PDFsharp & MigraDoc Foundation • View topic - Compress images in an existing PDF?

View unanswered posts | View active topics

Board index » PDFsharp & MigraDoc » Support

All times are UTC

Forum rules

Please read this before posting on this forum: Forum Rules

Compress images in an existing PDF?

Moderator: Stefan Lange

Page 1 of 1

[ 11 posts ]

Print view

Previous topic | Next topic

Author

Message

hattonjohn

Post subject: Compress images in an existing PDF?

Posted: Thu Nov 03, 2016 9:08 pm

Joined: Thu Sep 29, 2011 1:39 pm
Posts: 5

Hi,
The open source windows/linux book-making software, bloomlibrary.org, uses an embedded Firefox to make pdfs. Unfortunately the resulting PDFs are huge because Firefox saves images using only FlatDecode (zipped), so the PDFs are huge. If I run the pdf through ghostscript, it gets nicely compressed again, marked as DCTDecode.

However, we want to keep our installer small, and we already ship with PDFSharp. We don't want to add ghostscript.

Before we dive into this, should it be feasible to open the PDF with PDFSharp, walk through each image, compress it (in c#), and then put back in the compressed version? Any advice on how to approach that?

thanks
jh

Top

phirewind

Post subject: Re: Compress images in an existing PDF?

Posted: Wed May 10, 2017 3:00 pm

Joined: Wed May 10, 2017 2:35 pm
Posts: 8

Has anyone ever answered this question? I need to do the same thing. I have working code already that converts any image into a JPEG at a certain quality (I'm using 50%), but I've seen this same question asked over and over and there is never a response. "This is not possible with PDFSharp" is a valid answer, if that is the answer, and is much more helpful than silence.

Top

phirewind

Post subject: Re: Compress images in an existing PDF?

Posted: Thu May 11, 2017 1:31 pm

Joined: Wed May 10, 2017 2:35 pm
Posts: 8

To ask a more specific question: Here is a function adapted from the oft-repeated sample code parsing through all of the images in a PDF. Assume that I have already converted the images to JPG (another issue that is a separate question regarding the ExportToImage function and non-JPG images), so all I have to do is read the replacement files from disk and insert them in the right places. For example, a 20-page document that is just scanned paper pages.

The following code does that, and applies the changes to the xObject.Elements that matches what is in the PDF if it was created with JPG images.

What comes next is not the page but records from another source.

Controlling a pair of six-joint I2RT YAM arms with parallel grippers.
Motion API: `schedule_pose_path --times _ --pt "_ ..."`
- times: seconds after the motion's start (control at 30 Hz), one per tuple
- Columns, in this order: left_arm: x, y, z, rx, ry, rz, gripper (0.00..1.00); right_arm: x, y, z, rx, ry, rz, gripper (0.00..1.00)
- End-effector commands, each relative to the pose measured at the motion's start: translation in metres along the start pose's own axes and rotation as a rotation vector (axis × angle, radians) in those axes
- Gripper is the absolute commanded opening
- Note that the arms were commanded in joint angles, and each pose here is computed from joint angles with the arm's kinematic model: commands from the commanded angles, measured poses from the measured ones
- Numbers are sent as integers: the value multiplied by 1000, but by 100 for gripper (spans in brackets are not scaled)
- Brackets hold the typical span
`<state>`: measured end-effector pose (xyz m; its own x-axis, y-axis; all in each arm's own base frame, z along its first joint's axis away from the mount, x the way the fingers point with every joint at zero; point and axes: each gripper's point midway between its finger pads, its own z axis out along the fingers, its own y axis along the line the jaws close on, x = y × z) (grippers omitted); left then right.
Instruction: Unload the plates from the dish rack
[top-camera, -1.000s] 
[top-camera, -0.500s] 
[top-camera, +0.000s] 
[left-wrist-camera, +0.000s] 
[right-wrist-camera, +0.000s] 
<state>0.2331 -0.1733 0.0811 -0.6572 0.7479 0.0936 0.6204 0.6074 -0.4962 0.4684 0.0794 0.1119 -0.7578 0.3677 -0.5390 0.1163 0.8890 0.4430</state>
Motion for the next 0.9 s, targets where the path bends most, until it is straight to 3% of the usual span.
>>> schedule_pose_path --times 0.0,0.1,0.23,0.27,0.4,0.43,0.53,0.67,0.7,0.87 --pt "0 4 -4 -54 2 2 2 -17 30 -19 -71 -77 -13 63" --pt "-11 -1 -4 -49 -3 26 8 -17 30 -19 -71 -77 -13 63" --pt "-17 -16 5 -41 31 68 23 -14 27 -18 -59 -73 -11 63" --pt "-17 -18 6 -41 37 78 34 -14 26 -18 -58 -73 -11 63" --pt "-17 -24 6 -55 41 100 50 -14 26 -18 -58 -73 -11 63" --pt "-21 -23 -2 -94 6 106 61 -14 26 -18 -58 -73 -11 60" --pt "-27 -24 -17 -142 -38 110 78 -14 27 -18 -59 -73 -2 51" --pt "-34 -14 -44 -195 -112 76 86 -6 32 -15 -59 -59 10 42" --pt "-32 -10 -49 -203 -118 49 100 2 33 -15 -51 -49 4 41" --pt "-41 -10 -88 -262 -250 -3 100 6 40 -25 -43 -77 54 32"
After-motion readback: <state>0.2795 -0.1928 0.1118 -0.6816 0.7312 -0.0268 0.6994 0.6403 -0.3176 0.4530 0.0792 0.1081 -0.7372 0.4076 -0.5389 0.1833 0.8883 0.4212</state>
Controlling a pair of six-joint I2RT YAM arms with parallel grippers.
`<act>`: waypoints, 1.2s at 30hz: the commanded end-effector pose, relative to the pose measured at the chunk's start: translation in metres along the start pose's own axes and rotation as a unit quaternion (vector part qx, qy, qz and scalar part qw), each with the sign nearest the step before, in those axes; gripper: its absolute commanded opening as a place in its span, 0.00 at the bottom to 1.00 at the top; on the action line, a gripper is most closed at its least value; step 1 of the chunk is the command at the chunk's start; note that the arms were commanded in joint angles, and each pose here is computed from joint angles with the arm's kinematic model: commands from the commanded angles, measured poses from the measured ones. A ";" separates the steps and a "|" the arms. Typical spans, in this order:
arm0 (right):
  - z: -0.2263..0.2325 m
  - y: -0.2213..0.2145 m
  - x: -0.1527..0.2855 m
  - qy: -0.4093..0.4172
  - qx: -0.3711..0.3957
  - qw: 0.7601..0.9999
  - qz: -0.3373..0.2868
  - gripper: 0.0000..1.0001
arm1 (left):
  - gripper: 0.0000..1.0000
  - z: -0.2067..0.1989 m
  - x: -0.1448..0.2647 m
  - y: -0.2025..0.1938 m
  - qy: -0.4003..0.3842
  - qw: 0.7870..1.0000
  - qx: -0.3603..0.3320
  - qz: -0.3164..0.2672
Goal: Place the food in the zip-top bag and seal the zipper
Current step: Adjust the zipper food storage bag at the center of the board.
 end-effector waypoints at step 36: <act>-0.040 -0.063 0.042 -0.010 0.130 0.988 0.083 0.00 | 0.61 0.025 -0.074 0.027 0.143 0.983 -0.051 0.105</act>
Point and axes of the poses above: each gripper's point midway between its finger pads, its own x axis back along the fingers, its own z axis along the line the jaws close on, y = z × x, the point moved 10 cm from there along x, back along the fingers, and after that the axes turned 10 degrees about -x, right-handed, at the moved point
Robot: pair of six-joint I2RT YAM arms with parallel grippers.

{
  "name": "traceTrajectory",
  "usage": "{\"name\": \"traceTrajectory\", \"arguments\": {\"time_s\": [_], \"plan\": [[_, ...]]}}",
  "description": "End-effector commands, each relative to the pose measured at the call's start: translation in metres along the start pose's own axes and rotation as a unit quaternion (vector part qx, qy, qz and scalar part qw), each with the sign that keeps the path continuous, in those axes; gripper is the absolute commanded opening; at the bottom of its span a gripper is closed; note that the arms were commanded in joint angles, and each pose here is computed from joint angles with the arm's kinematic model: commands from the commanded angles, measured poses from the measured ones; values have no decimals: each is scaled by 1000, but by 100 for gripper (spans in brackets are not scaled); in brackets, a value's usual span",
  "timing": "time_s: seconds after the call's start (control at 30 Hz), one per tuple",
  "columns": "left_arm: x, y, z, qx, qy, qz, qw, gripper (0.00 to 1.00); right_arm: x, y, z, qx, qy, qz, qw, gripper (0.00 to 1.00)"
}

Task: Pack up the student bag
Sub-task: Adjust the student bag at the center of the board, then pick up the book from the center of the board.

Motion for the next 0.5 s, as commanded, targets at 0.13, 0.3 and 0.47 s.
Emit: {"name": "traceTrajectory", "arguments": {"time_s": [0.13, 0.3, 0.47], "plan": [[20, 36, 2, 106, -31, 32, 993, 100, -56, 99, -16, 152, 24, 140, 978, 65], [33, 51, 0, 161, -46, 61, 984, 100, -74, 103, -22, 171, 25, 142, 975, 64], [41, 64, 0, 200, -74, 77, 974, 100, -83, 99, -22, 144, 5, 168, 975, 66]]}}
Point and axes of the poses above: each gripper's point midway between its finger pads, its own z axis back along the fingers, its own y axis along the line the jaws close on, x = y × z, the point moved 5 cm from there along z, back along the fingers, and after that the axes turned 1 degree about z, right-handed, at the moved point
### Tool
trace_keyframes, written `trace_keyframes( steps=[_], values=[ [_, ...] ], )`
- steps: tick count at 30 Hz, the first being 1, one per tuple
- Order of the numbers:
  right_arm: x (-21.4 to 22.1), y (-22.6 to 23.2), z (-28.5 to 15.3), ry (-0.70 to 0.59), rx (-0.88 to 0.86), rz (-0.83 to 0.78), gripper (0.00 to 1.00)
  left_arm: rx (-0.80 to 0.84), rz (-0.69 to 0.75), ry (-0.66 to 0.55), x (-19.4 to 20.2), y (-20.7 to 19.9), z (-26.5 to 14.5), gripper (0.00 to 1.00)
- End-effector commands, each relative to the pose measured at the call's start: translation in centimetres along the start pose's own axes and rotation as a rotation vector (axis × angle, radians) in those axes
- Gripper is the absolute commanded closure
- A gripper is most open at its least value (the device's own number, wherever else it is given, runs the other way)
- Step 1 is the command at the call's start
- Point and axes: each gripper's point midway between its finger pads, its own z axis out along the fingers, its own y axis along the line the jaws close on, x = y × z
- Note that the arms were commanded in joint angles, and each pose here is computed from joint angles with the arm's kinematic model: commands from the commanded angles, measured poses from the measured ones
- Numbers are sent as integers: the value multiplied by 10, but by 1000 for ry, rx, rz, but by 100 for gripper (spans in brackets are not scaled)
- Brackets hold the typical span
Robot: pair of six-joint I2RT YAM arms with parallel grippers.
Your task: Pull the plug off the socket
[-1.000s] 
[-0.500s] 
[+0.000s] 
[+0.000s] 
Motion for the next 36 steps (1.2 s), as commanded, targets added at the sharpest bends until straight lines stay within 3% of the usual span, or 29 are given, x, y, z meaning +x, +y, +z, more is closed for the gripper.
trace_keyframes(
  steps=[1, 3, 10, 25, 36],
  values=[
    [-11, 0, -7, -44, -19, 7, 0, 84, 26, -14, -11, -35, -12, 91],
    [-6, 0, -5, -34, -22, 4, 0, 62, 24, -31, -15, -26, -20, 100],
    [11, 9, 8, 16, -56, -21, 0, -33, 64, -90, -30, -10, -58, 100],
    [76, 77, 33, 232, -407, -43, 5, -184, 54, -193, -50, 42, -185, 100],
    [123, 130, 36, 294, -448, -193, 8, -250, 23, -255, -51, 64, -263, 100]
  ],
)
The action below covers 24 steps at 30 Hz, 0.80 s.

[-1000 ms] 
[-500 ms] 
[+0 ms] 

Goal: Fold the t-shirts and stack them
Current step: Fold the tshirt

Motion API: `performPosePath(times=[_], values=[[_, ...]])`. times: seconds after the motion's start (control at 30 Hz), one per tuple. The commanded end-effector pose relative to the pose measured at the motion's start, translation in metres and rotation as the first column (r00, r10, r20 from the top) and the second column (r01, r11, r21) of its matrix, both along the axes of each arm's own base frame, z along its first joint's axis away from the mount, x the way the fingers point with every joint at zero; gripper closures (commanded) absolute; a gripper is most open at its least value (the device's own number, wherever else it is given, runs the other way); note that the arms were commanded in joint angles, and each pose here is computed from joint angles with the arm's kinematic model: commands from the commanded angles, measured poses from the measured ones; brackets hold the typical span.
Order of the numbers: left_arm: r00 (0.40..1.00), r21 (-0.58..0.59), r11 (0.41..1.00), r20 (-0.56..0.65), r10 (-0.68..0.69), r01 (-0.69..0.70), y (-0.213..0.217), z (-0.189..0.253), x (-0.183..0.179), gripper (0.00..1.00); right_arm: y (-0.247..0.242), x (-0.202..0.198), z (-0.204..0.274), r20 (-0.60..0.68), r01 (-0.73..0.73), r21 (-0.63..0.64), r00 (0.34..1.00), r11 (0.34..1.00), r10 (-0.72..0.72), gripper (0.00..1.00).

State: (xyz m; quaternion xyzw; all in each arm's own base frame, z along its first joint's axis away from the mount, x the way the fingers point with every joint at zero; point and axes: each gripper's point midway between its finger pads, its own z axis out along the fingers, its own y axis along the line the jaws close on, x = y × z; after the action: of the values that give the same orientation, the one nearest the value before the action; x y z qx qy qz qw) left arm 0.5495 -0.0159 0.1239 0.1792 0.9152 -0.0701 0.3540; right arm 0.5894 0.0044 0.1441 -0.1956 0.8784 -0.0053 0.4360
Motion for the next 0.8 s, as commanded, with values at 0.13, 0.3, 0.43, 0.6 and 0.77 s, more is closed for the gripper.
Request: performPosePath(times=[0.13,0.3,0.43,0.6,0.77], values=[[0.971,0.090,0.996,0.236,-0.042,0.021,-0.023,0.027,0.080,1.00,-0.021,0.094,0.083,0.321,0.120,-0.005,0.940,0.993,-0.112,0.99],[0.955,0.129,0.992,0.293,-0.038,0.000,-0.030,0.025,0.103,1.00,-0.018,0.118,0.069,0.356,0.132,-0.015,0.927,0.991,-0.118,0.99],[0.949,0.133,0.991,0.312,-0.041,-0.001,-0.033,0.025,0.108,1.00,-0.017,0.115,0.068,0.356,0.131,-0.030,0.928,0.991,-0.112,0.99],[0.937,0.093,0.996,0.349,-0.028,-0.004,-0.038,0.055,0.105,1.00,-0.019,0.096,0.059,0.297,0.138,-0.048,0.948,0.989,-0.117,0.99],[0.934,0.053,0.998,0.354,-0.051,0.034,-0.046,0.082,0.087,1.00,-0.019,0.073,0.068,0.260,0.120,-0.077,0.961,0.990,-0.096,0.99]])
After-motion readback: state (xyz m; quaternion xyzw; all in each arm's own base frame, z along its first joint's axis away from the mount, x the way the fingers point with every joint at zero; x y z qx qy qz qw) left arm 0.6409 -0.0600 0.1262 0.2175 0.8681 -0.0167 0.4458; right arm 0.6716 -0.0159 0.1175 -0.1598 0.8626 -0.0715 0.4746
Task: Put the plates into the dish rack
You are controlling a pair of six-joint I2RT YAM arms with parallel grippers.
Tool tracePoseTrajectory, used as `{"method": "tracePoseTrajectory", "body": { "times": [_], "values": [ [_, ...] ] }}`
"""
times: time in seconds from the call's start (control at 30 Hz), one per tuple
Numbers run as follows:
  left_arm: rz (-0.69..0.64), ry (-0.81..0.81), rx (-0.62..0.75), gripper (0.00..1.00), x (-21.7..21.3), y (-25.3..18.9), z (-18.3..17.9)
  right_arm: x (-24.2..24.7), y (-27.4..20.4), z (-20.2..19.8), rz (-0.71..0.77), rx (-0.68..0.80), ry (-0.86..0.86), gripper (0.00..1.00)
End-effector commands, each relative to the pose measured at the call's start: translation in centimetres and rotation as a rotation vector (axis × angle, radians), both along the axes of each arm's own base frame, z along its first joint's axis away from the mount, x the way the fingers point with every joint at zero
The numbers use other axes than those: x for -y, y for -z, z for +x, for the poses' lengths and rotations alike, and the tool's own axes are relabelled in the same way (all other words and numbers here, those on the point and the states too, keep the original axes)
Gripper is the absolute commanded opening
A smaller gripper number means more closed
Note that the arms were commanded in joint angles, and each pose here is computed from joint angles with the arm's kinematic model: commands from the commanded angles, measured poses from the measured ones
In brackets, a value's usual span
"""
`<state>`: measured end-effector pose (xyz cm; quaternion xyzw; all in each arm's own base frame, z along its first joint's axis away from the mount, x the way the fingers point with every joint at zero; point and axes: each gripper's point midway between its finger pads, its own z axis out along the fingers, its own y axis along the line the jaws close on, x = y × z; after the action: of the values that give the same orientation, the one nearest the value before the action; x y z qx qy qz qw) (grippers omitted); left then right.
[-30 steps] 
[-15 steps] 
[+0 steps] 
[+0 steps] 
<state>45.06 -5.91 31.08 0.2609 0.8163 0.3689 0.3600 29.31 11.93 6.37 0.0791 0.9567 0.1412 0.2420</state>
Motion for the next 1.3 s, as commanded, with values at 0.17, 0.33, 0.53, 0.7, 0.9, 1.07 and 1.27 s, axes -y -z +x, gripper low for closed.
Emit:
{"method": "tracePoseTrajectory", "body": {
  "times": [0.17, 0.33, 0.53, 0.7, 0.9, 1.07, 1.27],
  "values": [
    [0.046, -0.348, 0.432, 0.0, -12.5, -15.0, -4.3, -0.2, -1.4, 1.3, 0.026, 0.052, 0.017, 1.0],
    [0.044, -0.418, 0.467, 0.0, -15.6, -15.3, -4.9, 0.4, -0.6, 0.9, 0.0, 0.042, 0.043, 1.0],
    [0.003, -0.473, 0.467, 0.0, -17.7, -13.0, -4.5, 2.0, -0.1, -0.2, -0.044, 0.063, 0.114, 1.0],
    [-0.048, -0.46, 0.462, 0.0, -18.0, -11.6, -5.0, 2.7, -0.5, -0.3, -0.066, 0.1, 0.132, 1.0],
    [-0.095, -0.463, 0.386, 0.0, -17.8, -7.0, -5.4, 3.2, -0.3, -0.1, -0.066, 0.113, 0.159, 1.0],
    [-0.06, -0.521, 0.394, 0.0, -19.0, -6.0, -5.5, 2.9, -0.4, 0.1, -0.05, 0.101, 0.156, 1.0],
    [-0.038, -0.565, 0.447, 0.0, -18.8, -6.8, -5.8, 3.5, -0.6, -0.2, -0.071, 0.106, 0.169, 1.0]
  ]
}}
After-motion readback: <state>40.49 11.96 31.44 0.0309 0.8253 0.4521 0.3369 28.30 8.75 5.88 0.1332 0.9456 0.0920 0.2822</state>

However, when I open the resulting PDF, I get the message "An error exists on this page. Acrobat may not display the page correctly", and all the pages are blank. The PDF file size looks like it has the right data (it's reduced from 22 mb to 3mb, matching one converted through other desktop applications) but it will not display. I'm assuming there are other steps to correct either the xObject or a Resources entry. Any ideas?

Code:

private static void ProcessImagesPDFSharp()
{
   PdfDocument pdf = PdfReader.Open(@"test\test.pdf");

   int imageCount = 0;
   // Iterate pages
   foreach (PdfPage page in pdf.Pages)
   {
      // Get resources dictionary
      PdfDictionary resources = page.Elements.GetDictionary("/Resources");
      if (resources != null)
      {
         // Get external objects dictionary
         PdfDictionary xObjects = resources.Elements.GetDictionary("/XObject");
         if (xObjects != null)
         {
            ICollection<PdfItem> items = xObjects.Elements.Values;
            // Iterate references to external objects
            foreach (PdfItem item in items)
            {
               PdfReference reference = item as PdfReference;
               if (reference != null)
               {
                  PdfDictionary xObject = reference.Value as PdfDictionary;
                  // Is external object an image?
                  if (xObject != null && xObject.Elements.GetString("/Subtype") == "/Image")
                  {
                     // Replace this object with a JPG file
                     xObject.Stream.Value = File.ReadAllBytes($@"test\page {++imageCount}.jpg").ToArray();
                     xObject.Elements.SetValue("/Length", new PdfInteger(xObject.Stream.Value.Length));
                     xObject.Elements.SetValue("/ColorSpace", new PdfString("/DeviceRGB"));
                     xObject.Elements.SetValue("/Filter", new PdfString("/DCTDecode"));
                     xObject.Elements.SetValue("/Type", new PdfString("/XObject"));
                     xObject.Elements.Remove("/DecodeParams");
                  }
               }
            }
         }
      }
   }
   pdf.Save(@"test\out.pdf");
}

Top

Thomas Hoevel

Post subject: Re: Compress images in an existing PDF?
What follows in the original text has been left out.